Top of Data in this exercise

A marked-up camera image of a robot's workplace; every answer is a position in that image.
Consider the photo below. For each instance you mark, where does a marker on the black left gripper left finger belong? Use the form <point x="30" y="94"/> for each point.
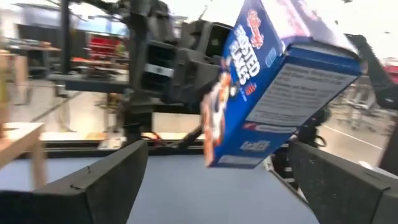
<point x="93" y="193"/>

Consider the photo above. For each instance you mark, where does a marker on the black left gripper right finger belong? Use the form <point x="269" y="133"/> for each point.
<point x="342" y="193"/>

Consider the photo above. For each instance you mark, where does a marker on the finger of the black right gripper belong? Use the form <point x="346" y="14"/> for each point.
<point x="377" y="81"/>

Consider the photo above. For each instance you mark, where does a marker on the blue Frosted Flakes cereal box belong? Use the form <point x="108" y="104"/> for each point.
<point x="280" y="93"/>

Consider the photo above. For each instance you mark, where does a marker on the wooden slatted shelf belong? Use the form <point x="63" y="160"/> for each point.
<point x="18" y="137"/>

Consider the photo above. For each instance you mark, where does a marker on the red storage rack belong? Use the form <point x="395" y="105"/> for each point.
<point x="102" y="46"/>

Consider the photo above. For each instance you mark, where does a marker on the black metal post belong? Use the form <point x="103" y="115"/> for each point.
<point x="65" y="34"/>

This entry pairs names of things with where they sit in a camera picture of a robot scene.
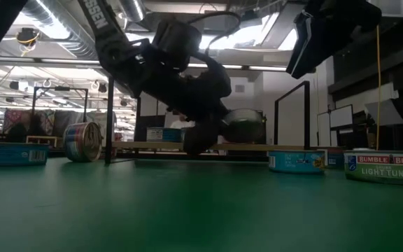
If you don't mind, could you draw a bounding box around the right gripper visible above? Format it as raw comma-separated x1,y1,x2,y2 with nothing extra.
285,0,383,80

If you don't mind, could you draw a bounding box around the black cabinet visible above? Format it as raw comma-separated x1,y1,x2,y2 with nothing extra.
134,114,167,143

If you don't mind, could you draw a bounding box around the small silver ventilation duct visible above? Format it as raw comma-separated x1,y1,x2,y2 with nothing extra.
117,0,146,24

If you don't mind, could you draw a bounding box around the black background frame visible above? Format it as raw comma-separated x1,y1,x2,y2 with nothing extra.
29,85,90,123

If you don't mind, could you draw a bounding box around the colourful patterned cloth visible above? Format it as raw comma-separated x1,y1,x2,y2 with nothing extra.
1,108,57,136

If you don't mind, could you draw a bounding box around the blue maroon Wild Planet can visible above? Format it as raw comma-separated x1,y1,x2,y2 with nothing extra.
62,121,104,163

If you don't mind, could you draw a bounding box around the green table mat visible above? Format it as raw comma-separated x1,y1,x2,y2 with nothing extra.
0,155,403,252

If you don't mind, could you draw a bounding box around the person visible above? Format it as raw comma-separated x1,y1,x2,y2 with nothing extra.
169,114,196,130

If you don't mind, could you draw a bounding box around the hanging black cable reel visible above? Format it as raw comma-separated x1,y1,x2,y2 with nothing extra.
15,27,41,57

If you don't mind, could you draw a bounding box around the ceiling light tube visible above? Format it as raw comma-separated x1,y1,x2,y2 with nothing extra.
187,62,243,70
40,57,101,65
0,55,36,64
248,65,288,72

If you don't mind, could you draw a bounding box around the wooden shelf with black legs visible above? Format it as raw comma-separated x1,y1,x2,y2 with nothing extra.
104,75,311,165

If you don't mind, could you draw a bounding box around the hanging yellow cable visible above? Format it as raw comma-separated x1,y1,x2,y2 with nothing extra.
375,24,383,151

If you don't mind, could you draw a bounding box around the white panel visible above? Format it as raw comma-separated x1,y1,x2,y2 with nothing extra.
316,111,332,157

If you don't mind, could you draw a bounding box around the black metal table frame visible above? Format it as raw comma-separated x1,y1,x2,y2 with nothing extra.
0,148,403,172

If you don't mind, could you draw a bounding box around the large silver ventilation duct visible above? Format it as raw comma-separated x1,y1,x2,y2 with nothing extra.
19,0,99,60

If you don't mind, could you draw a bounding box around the white board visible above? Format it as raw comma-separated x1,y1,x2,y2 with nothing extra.
329,104,355,129

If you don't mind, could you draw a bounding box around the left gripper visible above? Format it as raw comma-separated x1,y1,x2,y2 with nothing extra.
136,48,233,141

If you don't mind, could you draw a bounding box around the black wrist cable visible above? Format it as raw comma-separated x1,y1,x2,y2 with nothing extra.
187,10,241,57

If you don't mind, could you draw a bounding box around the wooden bench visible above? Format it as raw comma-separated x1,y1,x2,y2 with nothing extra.
25,135,64,148

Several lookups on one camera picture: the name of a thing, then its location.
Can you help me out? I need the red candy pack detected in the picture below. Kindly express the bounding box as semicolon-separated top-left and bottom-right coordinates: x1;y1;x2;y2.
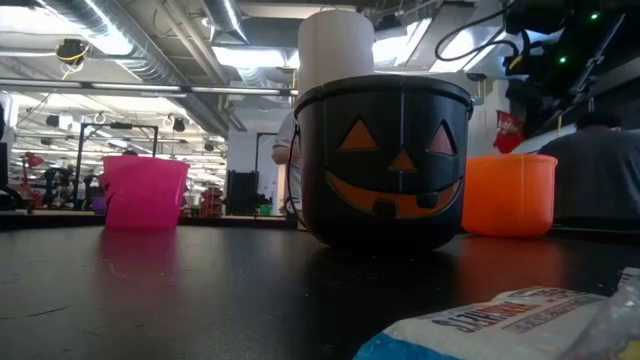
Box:
492;110;527;155

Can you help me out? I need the black pumpkin bucket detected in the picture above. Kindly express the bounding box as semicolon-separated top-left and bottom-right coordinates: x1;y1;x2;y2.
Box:
286;74;475;252

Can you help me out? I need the orange pumpkin bucket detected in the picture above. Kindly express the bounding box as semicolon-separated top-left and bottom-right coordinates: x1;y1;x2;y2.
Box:
460;153;559;238

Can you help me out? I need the white table lamp wood base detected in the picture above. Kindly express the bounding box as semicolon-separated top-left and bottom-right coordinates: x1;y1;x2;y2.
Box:
297;8;376;97

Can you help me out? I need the person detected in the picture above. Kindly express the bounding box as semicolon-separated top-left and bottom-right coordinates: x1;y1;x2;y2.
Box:
271;110;304;217

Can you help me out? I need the white blue Hershey's bar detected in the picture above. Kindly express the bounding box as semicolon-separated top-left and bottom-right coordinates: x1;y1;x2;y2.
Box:
352;285;610;360

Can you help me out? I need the black cabinet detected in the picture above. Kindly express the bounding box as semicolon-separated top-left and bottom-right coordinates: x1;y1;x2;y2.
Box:
226;169;261;217

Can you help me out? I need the long ceiling light bar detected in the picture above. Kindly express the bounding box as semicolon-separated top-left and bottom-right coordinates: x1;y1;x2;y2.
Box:
0;77;299;97

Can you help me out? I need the black table mat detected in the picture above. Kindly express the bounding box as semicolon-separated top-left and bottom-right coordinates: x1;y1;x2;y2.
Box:
0;224;640;360

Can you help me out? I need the pink plastic bucket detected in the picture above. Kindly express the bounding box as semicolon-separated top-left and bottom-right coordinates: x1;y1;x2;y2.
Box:
98;155;192;231

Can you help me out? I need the red desk lamp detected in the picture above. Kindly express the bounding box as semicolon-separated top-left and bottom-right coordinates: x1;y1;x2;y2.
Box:
22;152;45;209

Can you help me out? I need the silver ceiling air duct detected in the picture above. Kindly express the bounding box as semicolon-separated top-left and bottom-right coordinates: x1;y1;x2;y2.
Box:
42;0;231;136

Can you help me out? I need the yellow cable coil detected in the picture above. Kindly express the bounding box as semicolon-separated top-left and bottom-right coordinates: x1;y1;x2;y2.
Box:
54;38;92;67

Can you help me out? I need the black background frame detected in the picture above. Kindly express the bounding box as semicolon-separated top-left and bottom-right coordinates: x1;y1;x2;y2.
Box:
74;122;160;211

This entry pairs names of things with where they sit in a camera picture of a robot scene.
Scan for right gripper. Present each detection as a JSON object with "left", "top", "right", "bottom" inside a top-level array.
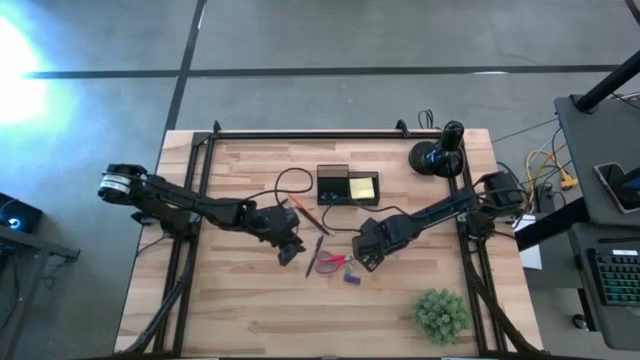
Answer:
[{"left": 352, "top": 227, "right": 401, "bottom": 274}]

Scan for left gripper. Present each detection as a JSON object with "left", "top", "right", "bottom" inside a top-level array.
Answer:
[{"left": 257, "top": 222, "right": 307, "bottom": 267}]

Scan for black pen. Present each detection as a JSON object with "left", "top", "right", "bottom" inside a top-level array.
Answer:
[
  {"left": 305, "top": 234, "right": 326, "bottom": 279},
  {"left": 302, "top": 207, "right": 335, "bottom": 237}
]

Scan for red-handled scissors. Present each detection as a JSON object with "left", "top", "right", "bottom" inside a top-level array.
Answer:
[{"left": 313, "top": 249, "right": 355, "bottom": 276}]

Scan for orange pencil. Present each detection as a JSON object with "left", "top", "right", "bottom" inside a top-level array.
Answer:
[{"left": 288, "top": 193, "right": 335, "bottom": 237}]

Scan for yellow sticky note pad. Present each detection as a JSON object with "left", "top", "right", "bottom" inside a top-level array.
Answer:
[{"left": 348, "top": 176, "right": 376, "bottom": 201}]

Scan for black mesh desk organizer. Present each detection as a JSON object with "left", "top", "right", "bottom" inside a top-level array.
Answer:
[{"left": 316, "top": 163, "right": 381, "bottom": 207}]

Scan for green artificial plant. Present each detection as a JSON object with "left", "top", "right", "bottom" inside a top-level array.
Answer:
[{"left": 412, "top": 288, "right": 470, "bottom": 348}]

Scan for black desk lamp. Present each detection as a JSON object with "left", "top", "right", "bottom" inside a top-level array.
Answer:
[{"left": 408, "top": 119, "right": 466, "bottom": 179}]

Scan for white paper sheet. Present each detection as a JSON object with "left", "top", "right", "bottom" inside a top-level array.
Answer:
[{"left": 514, "top": 214, "right": 544, "bottom": 271}]

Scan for black desk beam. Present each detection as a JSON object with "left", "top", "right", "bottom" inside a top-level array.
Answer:
[{"left": 514, "top": 197, "right": 591, "bottom": 251}]

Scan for grey side desk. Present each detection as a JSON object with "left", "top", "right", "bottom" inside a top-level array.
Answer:
[{"left": 553, "top": 93, "right": 640, "bottom": 227}]

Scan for smartphone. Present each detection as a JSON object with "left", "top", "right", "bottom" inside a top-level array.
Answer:
[{"left": 593, "top": 162, "right": 640, "bottom": 215}]

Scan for backlit keyboard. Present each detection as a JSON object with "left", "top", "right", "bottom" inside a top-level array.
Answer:
[{"left": 586, "top": 248, "right": 640, "bottom": 308}]

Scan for grey keyboard desk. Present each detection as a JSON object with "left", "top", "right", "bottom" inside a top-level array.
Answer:
[{"left": 569, "top": 222, "right": 640, "bottom": 351}]

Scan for dark metal stand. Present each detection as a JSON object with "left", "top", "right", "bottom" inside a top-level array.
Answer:
[{"left": 0, "top": 224, "right": 81, "bottom": 360}]

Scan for black device with blue light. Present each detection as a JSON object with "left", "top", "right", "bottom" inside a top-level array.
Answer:
[{"left": 0, "top": 192, "right": 45, "bottom": 235}]

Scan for black pole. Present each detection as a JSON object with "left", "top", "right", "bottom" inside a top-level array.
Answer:
[{"left": 573, "top": 49, "right": 640, "bottom": 114}]

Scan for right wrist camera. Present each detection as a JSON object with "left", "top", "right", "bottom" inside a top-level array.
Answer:
[{"left": 360, "top": 215, "right": 397, "bottom": 239}]

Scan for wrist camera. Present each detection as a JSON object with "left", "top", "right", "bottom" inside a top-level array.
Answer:
[
  {"left": 360, "top": 215, "right": 397, "bottom": 239},
  {"left": 259, "top": 204, "right": 297, "bottom": 229}
]

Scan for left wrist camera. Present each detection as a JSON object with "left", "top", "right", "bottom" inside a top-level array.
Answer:
[{"left": 259, "top": 204, "right": 297, "bottom": 229}]

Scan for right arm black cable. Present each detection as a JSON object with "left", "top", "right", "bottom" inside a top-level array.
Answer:
[{"left": 321, "top": 199, "right": 416, "bottom": 234}]

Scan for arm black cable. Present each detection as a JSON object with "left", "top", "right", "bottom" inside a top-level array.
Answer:
[
  {"left": 321, "top": 199, "right": 416, "bottom": 234},
  {"left": 239, "top": 167, "right": 315, "bottom": 209}
]

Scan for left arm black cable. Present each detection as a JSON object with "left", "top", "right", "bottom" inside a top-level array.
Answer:
[{"left": 239, "top": 167, "right": 315, "bottom": 209}]

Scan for black aluminium table frame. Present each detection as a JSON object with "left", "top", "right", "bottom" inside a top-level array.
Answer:
[{"left": 113, "top": 119, "right": 544, "bottom": 359}]

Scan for yellow cable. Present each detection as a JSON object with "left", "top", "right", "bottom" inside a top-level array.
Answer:
[{"left": 523, "top": 147, "right": 580, "bottom": 207}]

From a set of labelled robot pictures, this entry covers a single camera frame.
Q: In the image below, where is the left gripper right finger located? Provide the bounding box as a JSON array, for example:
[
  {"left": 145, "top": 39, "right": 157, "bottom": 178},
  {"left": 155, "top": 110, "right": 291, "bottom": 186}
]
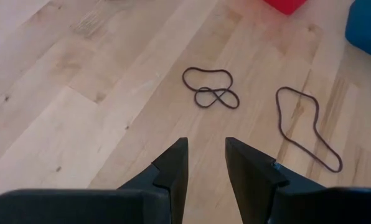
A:
[{"left": 225, "top": 136, "right": 328, "bottom": 224}]

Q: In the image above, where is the black rubber band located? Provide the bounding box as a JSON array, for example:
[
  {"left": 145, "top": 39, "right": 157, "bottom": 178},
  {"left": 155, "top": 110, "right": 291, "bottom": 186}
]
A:
[
  {"left": 181, "top": 66, "right": 240, "bottom": 110},
  {"left": 275, "top": 86, "right": 344, "bottom": 174}
]

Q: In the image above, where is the red plastic basket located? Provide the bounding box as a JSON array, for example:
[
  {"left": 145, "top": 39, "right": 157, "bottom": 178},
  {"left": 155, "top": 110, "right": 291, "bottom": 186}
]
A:
[{"left": 262, "top": 0, "right": 308, "bottom": 16}]

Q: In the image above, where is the blue plastic basket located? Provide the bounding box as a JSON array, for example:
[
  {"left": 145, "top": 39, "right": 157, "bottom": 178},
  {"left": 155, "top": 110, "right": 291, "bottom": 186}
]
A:
[{"left": 344, "top": 0, "right": 371, "bottom": 62}]

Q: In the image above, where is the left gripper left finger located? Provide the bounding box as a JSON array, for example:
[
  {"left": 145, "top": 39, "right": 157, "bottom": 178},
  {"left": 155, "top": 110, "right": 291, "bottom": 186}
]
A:
[{"left": 116, "top": 137, "right": 189, "bottom": 224}]

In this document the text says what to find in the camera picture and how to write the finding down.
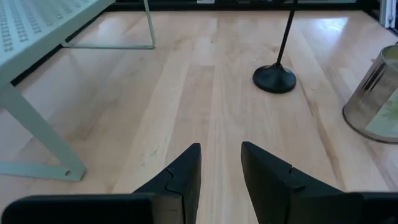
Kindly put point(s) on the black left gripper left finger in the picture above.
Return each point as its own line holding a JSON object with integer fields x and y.
{"x": 174, "y": 193}

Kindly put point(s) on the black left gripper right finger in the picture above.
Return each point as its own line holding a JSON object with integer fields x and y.
{"x": 273, "y": 193}

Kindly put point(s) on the black candlestick holder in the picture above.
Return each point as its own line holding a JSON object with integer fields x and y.
{"x": 274, "y": 79}

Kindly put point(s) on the glass candle jar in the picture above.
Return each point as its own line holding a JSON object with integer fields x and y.
{"x": 367, "y": 102}

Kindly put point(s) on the mint green mesh shelf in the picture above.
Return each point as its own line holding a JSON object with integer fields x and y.
{"x": 28, "y": 28}

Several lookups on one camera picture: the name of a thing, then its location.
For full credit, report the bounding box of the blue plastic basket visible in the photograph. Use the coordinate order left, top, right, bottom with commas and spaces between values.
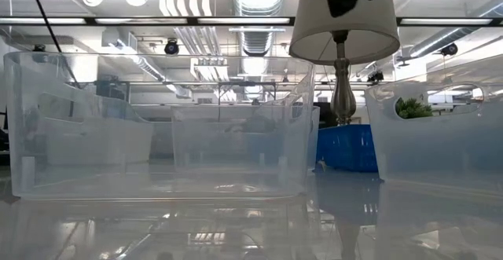
315, 124, 379, 174

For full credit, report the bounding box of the clear basket with oval handle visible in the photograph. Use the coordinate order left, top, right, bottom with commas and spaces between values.
364, 55, 503, 194

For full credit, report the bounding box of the large clear plastic basket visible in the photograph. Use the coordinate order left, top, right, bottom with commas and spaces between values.
2, 50, 316, 201

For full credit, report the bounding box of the white shade metal table lamp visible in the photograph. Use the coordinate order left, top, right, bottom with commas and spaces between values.
288, 0, 401, 127

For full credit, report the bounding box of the green potted plant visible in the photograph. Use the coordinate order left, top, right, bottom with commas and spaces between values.
395, 97, 434, 120

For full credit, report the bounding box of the small clear plastic basket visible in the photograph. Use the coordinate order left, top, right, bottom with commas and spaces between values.
171, 104, 321, 174

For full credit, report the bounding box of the white plastic basket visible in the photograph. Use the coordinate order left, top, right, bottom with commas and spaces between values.
44, 116, 155, 166

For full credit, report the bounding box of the silver ceiling duct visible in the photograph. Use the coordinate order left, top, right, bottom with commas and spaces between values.
231, 0, 287, 57

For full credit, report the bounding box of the black overhead frame bar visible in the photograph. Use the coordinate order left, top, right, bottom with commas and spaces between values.
0, 16, 503, 27

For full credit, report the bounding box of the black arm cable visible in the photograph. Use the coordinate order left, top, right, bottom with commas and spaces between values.
25, 0, 82, 90

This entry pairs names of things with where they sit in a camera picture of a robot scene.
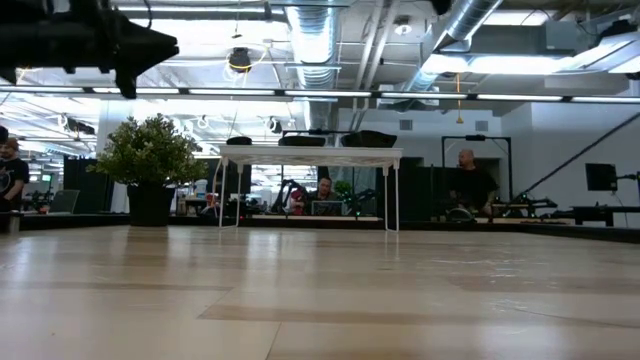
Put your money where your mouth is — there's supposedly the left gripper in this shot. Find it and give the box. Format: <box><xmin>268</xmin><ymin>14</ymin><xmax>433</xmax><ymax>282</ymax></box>
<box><xmin>28</xmin><ymin>18</ymin><xmax>181</xmax><ymax>101</ymax></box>

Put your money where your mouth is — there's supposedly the black background desk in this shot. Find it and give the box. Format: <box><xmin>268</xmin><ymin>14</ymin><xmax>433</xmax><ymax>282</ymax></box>
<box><xmin>569</xmin><ymin>204</ymin><xmax>640</xmax><ymax>227</ymax></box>

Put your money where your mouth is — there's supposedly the silver air duct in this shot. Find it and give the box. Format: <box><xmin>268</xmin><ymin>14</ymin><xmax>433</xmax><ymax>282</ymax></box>
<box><xmin>287</xmin><ymin>0</ymin><xmax>344</xmax><ymax>131</ymax></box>
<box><xmin>399</xmin><ymin>0</ymin><xmax>504</xmax><ymax>96</ymax></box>

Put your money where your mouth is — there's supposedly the black computer monitor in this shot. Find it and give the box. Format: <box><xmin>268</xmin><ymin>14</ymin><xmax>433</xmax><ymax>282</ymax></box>
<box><xmin>584</xmin><ymin>162</ymin><xmax>619</xmax><ymax>193</ymax></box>

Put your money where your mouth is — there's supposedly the grey chair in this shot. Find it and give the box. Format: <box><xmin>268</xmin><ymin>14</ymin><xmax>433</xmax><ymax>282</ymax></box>
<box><xmin>48</xmin><ymin>188</ymin><xmax>81</xmax><ymax>215</ymax></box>

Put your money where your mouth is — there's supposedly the green plant in black pot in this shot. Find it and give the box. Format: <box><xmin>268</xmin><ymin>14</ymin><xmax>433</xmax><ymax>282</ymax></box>
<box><xmin>86</xmin><ymin>112</ymin><xmax>210</xmax><ymax>229</ymax></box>

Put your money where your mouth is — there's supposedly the white wire shelf rack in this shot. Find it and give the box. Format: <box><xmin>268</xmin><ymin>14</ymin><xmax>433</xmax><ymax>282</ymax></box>
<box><xmin>217</xmin><ymin>143</ymin><xmax>405</xmax><ymax>234</ymax></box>

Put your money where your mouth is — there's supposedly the black metal table frame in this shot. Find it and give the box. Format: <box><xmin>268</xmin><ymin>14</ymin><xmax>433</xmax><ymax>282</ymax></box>
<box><xmin>0</xmin><ymin>212</ymin><xmax>640</xmax><ymax>245</ymax></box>

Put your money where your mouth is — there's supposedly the grey laptop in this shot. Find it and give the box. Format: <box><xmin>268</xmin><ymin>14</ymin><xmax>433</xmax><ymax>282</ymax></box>
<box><xmin>310</xmin><ymin>199</ymin><xmax>345</xmax><ymax>217</ymax></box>

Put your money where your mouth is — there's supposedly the person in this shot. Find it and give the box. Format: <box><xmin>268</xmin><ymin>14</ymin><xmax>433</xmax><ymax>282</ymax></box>
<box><xmin>0</xmin><ymin>137</ymin><xmax>31</xmax><ymax>215</ymax></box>
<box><xmin>448</xmin><ymin>148</ymin><xmax>501</xmax><ymax>217</ymax></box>
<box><xmin>298</xmin><ymin>175</ymin><xmax>347</xmax><ymax>217</ymax></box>

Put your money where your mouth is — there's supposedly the yellow hanging cord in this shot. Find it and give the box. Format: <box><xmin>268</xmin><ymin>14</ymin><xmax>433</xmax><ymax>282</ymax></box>
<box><xmin>453</xmin><ymin>72</ymin><xmax>465</xmax><ymax>125</ymax></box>

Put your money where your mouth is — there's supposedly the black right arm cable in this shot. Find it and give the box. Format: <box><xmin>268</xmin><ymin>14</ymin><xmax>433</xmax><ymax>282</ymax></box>
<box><xmin>518</xmin><ymin>112</ymin><xmax>640</xmax><ymax>199</ymax></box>

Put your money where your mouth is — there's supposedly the black partition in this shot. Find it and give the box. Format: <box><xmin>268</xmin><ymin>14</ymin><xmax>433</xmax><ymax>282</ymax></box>
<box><xmin>63</xmin><ymin>157</ymin><xmax>114</xmax><ymax>215</ymax></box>

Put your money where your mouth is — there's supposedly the black square cup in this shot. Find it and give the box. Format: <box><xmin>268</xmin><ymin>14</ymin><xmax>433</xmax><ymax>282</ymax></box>
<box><xmin>339</xmin><ymin>129</ymin><xmax>399</xmax><ymax>149</ymax></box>

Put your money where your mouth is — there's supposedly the ceiling light strip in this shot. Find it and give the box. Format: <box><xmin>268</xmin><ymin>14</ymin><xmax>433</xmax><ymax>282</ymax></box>
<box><xmin>0</xmin><ymin>85</ymin><xmax>640</xmax><ymax>103</ymax></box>

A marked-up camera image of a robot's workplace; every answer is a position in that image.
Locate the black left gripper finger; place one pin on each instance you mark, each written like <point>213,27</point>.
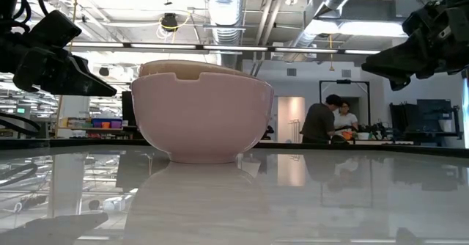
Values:
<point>82,81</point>

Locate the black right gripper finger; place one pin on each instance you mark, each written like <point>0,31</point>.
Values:
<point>397,63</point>
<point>400,83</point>

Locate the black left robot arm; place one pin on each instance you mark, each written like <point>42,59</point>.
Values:
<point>9,3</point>

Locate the black equipment shelf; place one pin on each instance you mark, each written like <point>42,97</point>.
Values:
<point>425,120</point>

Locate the blue storage bin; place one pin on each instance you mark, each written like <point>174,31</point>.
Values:
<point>100,123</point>

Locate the green lit sign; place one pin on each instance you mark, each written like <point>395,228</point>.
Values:
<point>21,110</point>

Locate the black monitor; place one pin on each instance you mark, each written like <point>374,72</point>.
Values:
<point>128,109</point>

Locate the purple storage bin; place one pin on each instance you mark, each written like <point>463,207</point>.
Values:
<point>116,124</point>

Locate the person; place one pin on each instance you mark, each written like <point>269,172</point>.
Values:
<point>318,122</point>
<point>346,120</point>

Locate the black ceiling dome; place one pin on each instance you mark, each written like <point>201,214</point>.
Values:
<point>169,21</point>

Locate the large salmon pink bowl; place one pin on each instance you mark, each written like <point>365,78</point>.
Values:
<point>201,120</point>

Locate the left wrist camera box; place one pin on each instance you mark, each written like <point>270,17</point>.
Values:
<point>55,28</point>

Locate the black rig frame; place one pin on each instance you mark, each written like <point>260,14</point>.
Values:
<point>344,81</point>

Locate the silver smooth ventilation duct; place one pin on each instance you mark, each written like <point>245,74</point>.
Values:
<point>329,3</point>

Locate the long ceiling light rail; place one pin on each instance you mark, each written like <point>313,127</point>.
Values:
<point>234,48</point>

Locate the silver ribbed ventilation duct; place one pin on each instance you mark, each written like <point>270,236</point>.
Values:
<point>225,10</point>

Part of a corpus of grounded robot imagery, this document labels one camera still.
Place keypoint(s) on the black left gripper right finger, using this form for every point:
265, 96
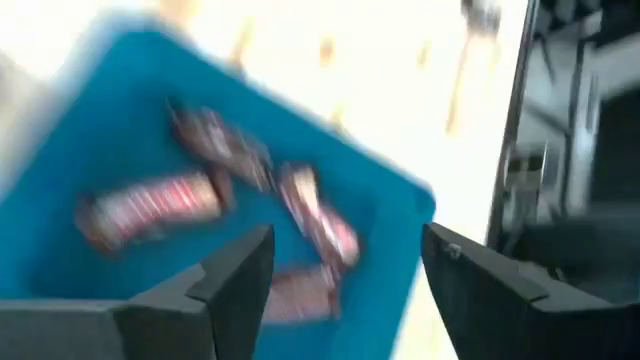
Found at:
525, 330

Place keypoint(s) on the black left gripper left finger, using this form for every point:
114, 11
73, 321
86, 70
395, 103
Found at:
175, 330

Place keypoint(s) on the brown chocolate bar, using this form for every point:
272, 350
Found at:
150, 207
220, 145
320, 220
300, 295

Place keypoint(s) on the teal blue plastic basket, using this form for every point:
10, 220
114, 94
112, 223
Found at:
100, 125

Bottom of Data in this exercise

- _Your instructions_
Scan the material above. Copy each line where "mesh" occurs.

- _Problem solution_
Scan for black mesh desk organizer. Present each detection as a JSON object with "left", "top", "right", "bottom" inside a top-level array.
Kindly put point(s) on the mint green mesh shelf in the picture above.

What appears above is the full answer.